== Problem ==
Report back every line in the data that includes the string "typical".

== Information supplied ==
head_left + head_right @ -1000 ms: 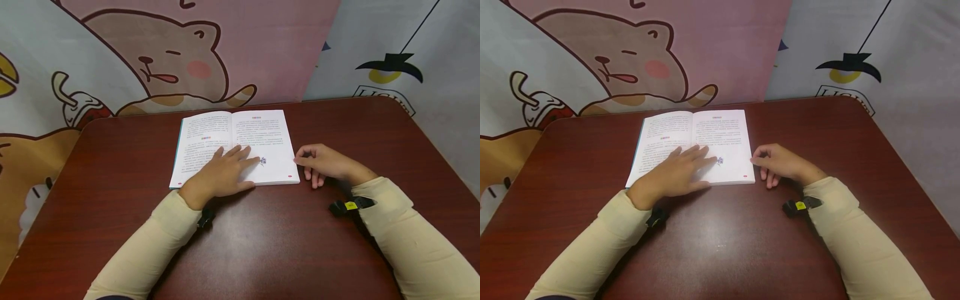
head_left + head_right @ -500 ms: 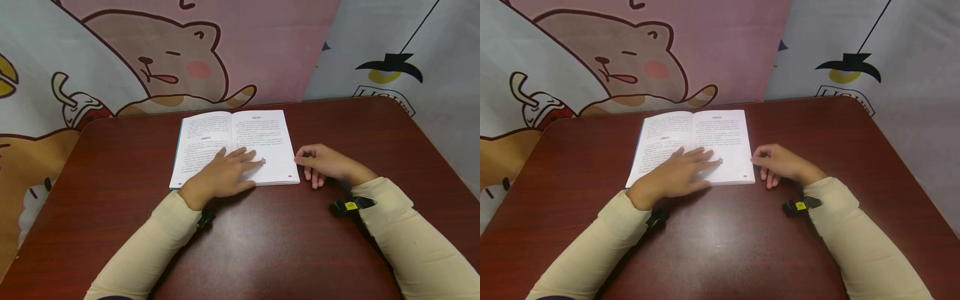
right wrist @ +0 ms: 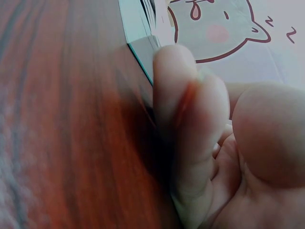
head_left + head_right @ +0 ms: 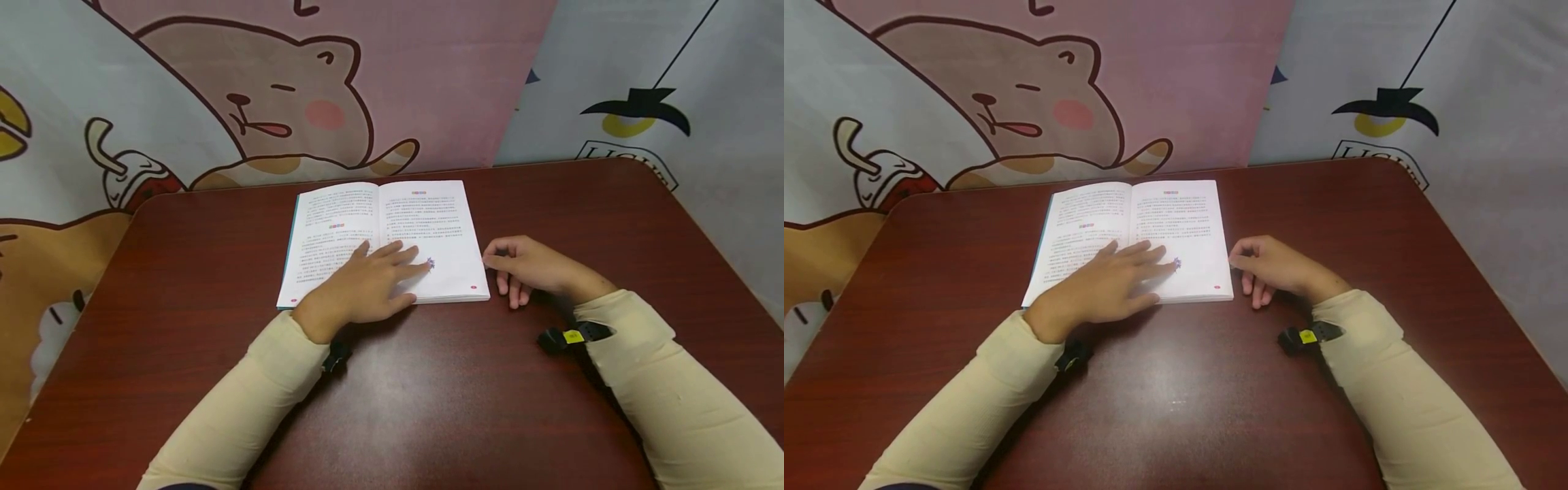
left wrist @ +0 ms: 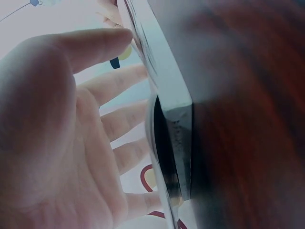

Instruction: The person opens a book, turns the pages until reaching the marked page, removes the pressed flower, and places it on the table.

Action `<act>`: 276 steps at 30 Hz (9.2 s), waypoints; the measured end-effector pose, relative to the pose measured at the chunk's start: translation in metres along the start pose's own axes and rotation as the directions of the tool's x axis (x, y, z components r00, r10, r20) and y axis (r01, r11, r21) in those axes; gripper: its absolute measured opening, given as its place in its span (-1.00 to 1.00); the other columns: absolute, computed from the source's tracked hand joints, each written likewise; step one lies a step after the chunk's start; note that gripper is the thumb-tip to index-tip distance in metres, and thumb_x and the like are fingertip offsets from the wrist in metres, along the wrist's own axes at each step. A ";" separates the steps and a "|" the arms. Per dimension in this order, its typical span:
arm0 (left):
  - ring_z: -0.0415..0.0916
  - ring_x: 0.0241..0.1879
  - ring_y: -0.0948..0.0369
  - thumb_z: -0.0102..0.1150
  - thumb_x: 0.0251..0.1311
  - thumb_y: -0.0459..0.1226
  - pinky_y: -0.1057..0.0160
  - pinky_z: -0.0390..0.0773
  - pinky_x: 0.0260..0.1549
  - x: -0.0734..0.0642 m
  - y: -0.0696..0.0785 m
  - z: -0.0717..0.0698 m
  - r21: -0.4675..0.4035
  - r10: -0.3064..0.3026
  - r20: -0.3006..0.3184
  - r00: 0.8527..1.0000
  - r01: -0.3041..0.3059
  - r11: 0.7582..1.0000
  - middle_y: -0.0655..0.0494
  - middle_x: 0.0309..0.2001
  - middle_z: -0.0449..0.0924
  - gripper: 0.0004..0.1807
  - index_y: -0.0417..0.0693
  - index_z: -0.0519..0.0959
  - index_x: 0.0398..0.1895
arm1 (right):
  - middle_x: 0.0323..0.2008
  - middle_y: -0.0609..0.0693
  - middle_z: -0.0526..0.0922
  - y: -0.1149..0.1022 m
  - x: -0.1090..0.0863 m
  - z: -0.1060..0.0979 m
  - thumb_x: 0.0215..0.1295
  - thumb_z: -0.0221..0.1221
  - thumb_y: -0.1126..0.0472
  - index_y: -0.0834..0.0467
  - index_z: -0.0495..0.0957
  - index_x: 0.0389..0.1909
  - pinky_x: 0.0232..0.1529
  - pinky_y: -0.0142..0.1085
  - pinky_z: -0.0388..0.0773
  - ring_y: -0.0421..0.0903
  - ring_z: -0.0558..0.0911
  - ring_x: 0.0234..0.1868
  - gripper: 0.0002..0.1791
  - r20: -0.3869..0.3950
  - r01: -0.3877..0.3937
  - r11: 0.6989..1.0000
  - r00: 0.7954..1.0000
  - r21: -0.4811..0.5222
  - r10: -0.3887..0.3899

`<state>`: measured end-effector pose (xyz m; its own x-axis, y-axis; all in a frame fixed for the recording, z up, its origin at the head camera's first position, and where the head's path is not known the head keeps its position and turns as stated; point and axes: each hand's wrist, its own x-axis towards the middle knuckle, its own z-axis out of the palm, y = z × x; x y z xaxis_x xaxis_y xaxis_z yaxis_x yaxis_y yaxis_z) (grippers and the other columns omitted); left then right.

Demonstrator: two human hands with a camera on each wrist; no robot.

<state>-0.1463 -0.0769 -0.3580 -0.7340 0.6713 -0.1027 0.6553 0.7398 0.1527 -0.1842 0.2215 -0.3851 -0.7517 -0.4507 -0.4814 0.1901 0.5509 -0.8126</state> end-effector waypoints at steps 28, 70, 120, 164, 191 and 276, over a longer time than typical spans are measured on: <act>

== Answer below ==
Action `<act>`: 276 steps at 30 Hz (9.2 s), waypoints; the measured end-effector pose, relative to the pose measured at the chunk's start: translation in metres along the start pose's own axes and rotation as the directions of the tool's x axis (x, y, z components r00, r10, r20) and y axis (r01, r11, r21) in those axes; gripper: its absolute measured opening, given as its place in its span (-1.00 to 1.00); the other columns: absolute, computed from the source's tracked hand joints, each written likewise; step one lies a step after the chunk's start; note that gripper is the thumb-tip to index-tip distance in metres, and thumb_x and the like are fingertip offsets from the wrist in metres, along the wrist's own axes at each step. A ";" separates the steps and a "|" the arms. Per dimension in this order, its typical span:
<state>-0.1463 -0.0769 -0.3580 -0.7340 0.6713 -0.1027 0.6553 0.7398 0.1527 -0.1842 0.2215 -0.3851 -0.7517 -0.4507 -0.4814 0.1901 0.5509 -0.8126</state> end-effector waypoints at steps 28, 70, 120, 164, 191 and 276, over a longer time than typical spans are measured on: <act>

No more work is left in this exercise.